Slave Play deals with the themes of race, sexual activity, power relations, trauma, and interracial relationships.[2] [3] Lapacazo Sandoval wrote that the play provides a real look at racism in America, especially in how racism persists fifty-fifty past the abolitionism of slavery.[three] The play attempts to uncover current racism and microaggressions through the lens of slavery.[3] Aisha Harris, writing for The New York Times, said the play "bluntly confronts the lingering traumas of slavery on blackness Americans."[17] Through the reoccurring theme of psychoanalysis, Jeremy O. Harris examines how slavery still impacts both the mental states, and the relationships, of blackness people in the nowadays.[17]

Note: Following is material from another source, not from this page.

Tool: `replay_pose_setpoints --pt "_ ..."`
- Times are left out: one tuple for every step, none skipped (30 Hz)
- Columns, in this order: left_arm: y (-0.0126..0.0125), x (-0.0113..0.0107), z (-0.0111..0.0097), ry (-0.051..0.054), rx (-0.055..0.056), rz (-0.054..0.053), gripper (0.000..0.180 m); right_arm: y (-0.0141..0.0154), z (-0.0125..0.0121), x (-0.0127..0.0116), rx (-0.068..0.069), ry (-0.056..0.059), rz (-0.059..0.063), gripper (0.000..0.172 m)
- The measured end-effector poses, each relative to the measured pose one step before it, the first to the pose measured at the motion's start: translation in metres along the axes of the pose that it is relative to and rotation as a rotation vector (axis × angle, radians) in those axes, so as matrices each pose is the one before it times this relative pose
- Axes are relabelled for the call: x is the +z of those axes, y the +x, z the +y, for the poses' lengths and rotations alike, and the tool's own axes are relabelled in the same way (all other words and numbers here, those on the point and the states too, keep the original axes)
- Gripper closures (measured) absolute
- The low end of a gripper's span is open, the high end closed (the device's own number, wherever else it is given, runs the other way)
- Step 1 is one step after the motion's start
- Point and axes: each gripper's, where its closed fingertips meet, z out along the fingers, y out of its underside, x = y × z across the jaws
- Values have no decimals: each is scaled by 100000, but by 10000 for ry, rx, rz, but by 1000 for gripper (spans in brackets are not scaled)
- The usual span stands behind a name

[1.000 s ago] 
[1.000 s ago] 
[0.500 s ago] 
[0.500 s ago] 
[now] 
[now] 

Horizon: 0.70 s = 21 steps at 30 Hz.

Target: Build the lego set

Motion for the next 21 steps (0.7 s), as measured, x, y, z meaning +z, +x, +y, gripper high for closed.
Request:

Past staging a chat between slavery and the nowadays, the play uses the theme of fourth dimension and history to describe how the trauma of slavery persists.[17] As Tonya Pinkins writes, racism does non have a safe word in the play, and throughout the narrative, white characters are forced to recognize their historical and social locations in relation to their partners.[8] The play dwells on the affect of blackness erasure in interracial relationships.[10] Throughout the narrative, the white partners are incapable of recognizing, or naming, their partners race, rather it is considering of guilt, or because they become defensive.[10] By placing sex activity and racial dynamics in juxtaposition through the Antebellum Sexual Performance Therapy, the play makes whiteness, and white privilege, hyper visible in interracial relationships.[10] Soraya Nadia McDonald points out that the play works to uncover racial innocence.[13] Racial innocence is the concept that white people are innocent of race, and therefore they are racially neutral.[18] Past placing the white characters in the position of the master, the mistress, or the indentured servant, the play makes whiteness visible to the white characters.[xiii]

History [edit]

Writer Jeremy O. Harris has said that he wrote Slave Play during his first year at the Yale School of Drama,[v] from which he graduated in 2019.[xix] In October 2017, a product of Slave Play was presented at the Yale School of Drama as part of the annual Langston Hughes Festival.[twenty] [21]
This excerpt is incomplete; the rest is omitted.